START PROVIDED INFORMATION

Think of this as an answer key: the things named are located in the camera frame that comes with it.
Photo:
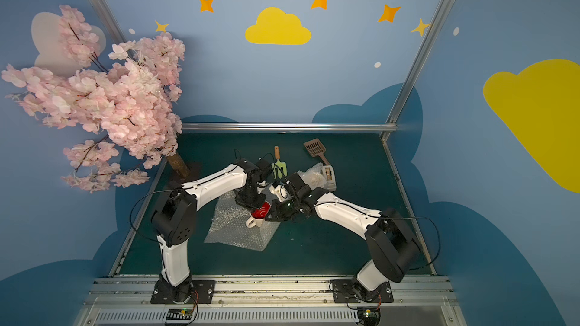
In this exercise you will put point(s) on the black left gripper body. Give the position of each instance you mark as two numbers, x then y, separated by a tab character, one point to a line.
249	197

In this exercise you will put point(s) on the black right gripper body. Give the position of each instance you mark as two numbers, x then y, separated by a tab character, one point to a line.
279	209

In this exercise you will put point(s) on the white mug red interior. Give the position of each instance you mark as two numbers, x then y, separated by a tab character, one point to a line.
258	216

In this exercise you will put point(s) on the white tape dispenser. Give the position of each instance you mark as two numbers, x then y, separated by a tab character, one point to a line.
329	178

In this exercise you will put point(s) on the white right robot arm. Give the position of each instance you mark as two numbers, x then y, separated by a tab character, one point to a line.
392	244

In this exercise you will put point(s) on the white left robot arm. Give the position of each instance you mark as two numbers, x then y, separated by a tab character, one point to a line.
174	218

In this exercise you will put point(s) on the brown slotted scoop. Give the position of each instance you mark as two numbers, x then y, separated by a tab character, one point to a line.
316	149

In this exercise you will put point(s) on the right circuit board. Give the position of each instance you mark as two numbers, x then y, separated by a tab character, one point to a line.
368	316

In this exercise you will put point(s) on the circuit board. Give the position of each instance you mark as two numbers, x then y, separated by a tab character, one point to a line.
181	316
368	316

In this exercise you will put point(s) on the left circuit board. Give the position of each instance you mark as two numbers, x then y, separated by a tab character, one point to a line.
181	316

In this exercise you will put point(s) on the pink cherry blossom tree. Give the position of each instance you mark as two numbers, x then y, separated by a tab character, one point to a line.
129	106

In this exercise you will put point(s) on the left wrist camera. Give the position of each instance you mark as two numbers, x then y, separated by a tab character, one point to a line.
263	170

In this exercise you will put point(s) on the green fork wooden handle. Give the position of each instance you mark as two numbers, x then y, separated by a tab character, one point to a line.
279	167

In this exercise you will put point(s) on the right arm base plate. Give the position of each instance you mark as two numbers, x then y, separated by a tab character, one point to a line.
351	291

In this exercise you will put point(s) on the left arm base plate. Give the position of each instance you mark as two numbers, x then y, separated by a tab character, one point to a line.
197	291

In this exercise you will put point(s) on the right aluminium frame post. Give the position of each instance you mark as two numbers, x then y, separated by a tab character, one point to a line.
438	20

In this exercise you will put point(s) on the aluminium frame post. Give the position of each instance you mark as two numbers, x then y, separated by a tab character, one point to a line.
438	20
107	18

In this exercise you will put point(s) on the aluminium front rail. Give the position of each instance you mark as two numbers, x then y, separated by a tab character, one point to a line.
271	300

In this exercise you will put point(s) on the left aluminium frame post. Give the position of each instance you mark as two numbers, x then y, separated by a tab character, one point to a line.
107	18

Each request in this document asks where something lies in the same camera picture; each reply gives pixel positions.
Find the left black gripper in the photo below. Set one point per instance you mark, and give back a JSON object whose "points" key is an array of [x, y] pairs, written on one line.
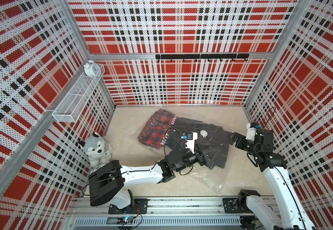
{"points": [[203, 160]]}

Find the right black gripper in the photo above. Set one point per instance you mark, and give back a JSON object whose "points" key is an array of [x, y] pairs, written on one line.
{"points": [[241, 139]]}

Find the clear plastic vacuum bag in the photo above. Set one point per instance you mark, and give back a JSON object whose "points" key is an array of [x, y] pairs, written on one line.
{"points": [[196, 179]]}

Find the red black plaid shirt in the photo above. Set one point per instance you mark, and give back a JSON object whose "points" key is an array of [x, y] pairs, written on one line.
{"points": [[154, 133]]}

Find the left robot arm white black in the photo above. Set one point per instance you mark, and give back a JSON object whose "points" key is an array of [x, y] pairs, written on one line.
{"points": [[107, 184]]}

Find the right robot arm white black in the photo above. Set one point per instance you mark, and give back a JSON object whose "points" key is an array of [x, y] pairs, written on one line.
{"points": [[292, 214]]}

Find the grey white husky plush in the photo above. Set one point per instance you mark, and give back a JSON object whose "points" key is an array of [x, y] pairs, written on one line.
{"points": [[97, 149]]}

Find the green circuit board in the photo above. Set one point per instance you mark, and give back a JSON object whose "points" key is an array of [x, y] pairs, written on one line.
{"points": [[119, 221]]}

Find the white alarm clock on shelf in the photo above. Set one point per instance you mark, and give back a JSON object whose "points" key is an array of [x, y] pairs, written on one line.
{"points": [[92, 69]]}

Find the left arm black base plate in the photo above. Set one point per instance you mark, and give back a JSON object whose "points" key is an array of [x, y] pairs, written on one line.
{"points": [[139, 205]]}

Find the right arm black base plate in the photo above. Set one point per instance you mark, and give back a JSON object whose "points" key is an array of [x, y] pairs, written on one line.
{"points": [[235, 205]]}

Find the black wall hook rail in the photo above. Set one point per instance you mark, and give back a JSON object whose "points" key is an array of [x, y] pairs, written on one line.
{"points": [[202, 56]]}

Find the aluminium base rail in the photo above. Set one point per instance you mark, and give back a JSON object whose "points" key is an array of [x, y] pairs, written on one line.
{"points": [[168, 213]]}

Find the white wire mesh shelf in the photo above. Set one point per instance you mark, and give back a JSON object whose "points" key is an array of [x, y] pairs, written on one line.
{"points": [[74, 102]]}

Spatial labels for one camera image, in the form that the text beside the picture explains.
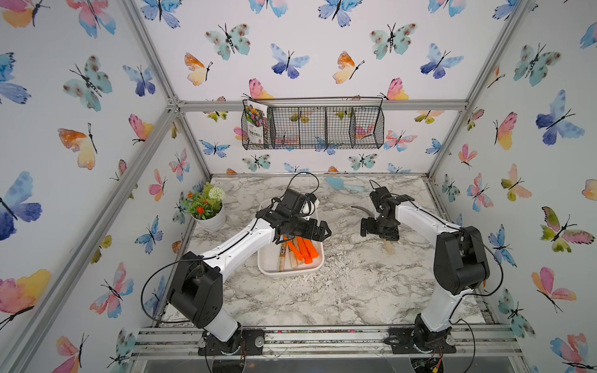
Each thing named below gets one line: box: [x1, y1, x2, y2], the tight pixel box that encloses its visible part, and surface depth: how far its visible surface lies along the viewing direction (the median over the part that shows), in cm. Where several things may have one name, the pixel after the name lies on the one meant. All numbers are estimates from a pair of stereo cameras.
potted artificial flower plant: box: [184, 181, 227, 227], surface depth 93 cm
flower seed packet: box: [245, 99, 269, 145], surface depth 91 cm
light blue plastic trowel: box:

END PROVIDED INFORMATION
START PROVIDED INFORMATION

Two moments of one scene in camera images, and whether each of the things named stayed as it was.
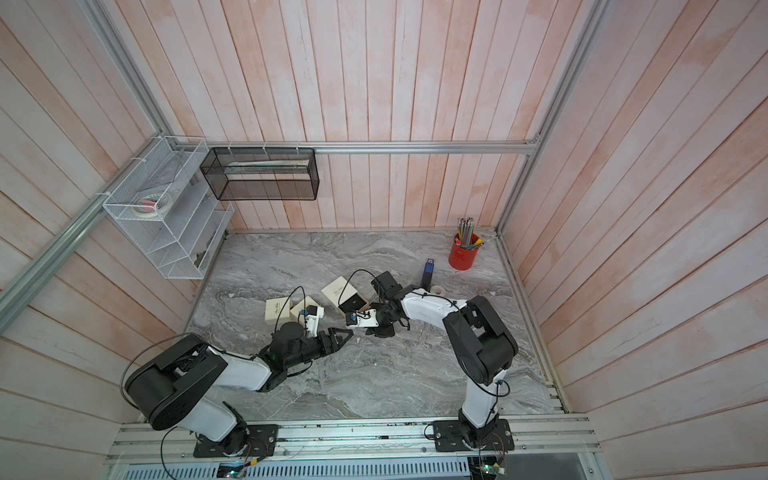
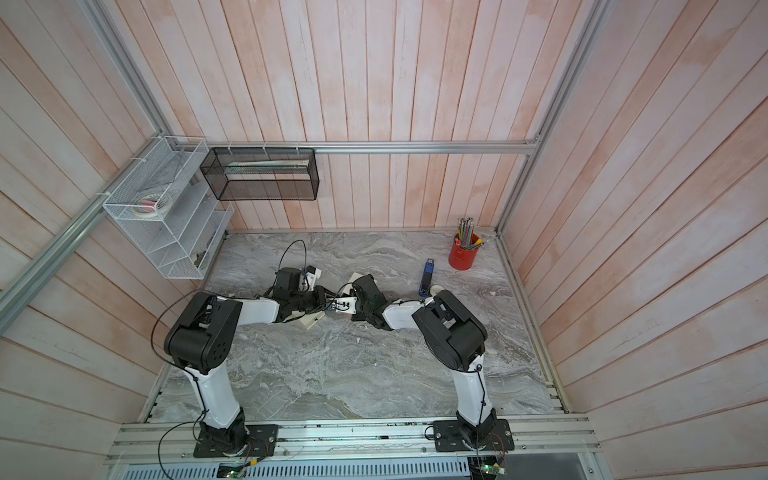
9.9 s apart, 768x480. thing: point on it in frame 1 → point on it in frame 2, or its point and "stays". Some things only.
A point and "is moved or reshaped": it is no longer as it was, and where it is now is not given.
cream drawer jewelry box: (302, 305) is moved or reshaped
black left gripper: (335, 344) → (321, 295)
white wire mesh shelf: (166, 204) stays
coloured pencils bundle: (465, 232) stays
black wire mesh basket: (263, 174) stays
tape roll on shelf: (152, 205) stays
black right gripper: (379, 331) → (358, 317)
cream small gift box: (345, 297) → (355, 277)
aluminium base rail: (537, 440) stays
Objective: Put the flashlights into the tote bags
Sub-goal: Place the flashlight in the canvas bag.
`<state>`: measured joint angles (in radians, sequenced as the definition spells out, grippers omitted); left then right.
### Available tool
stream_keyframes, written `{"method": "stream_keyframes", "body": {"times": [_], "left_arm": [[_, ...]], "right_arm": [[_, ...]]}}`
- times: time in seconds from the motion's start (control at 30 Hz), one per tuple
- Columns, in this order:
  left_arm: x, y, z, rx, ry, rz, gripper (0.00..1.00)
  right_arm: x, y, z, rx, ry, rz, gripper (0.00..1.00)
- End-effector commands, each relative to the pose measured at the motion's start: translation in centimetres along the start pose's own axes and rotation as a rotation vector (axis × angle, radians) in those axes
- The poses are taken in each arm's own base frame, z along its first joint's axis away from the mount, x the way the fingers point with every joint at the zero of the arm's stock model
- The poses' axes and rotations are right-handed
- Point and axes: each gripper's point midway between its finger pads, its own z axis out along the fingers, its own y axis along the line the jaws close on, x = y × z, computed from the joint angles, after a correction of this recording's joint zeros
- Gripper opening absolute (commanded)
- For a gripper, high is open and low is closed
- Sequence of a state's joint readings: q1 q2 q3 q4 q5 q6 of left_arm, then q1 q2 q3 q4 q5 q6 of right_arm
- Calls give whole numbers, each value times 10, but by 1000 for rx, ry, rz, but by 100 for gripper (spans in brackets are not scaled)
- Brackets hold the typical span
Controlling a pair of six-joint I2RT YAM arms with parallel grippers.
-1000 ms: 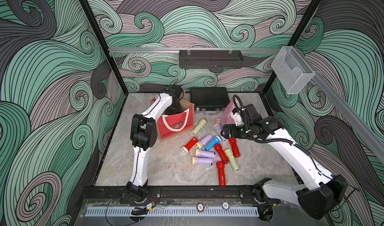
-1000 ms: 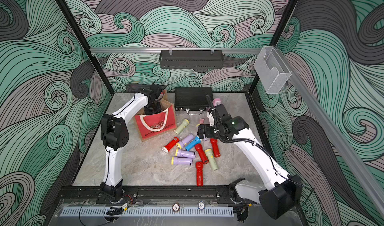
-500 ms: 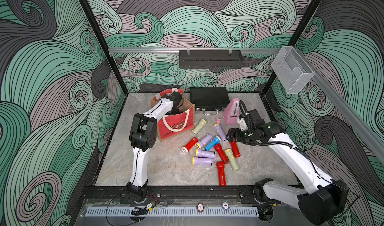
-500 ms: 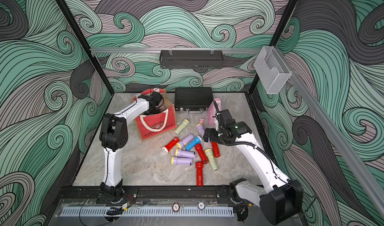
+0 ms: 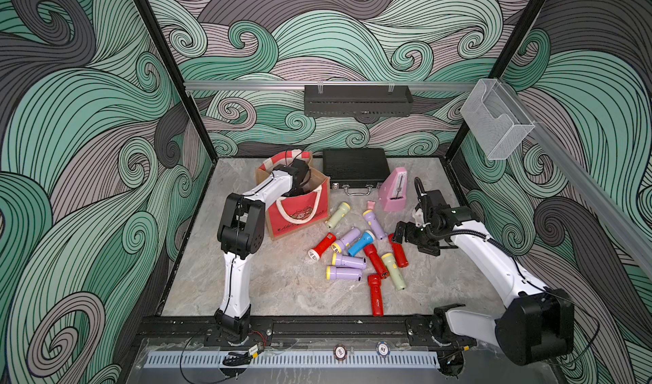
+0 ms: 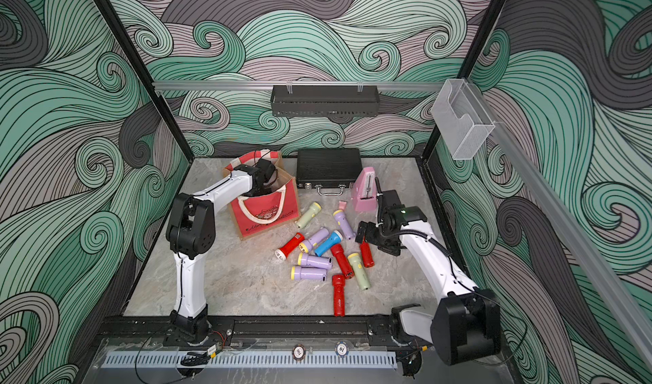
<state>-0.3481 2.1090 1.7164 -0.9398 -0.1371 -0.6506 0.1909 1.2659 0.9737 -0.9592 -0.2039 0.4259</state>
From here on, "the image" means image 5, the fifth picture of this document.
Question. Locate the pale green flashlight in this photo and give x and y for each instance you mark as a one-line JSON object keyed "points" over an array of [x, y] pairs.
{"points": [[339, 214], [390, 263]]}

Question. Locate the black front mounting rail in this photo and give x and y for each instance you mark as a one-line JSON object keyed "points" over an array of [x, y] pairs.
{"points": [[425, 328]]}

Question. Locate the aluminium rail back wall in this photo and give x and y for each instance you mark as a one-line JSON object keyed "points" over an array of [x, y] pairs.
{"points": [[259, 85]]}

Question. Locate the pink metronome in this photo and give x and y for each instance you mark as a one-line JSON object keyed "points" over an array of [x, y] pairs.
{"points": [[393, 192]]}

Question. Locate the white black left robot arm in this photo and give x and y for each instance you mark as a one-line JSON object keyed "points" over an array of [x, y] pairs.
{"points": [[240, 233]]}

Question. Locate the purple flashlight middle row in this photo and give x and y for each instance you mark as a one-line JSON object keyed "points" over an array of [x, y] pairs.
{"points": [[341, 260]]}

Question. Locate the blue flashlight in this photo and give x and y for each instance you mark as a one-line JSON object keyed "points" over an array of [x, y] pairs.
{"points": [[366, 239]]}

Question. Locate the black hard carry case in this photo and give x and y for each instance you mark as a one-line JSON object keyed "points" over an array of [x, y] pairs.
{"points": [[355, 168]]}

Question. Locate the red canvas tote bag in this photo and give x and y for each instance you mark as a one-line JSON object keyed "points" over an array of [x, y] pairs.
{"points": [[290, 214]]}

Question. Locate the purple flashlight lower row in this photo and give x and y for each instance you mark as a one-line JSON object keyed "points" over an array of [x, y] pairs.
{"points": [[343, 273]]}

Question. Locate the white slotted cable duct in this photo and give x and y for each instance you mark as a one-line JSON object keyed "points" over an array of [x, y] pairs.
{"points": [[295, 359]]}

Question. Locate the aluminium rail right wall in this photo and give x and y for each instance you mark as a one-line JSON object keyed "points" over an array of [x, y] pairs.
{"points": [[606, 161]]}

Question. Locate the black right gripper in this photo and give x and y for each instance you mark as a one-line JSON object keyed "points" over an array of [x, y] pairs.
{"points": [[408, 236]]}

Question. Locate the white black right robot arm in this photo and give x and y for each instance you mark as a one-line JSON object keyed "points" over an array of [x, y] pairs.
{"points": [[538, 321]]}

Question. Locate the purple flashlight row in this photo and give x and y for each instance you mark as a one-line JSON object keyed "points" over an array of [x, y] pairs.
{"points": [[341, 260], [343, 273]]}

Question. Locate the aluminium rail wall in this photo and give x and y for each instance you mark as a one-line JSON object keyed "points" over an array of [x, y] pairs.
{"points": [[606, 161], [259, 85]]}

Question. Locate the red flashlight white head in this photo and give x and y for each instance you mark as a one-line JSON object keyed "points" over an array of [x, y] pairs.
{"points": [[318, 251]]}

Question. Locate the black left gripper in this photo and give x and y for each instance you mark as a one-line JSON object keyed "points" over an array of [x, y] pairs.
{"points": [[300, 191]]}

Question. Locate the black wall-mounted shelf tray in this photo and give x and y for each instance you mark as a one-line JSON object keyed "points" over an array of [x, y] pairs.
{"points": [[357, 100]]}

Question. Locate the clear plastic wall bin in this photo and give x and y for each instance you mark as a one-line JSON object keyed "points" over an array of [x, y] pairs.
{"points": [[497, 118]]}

END PROVIDED INFORMATION

▸ ASSIGNMENT: What lines above hold the word "reshaped"? List them all.

▸ YOUR SOLUTION:
A point and "is moved or reshaped": it is no longer as it was, and where it is now is not given.
cream drawer jewelry box: (302, 305) is moved or reshaped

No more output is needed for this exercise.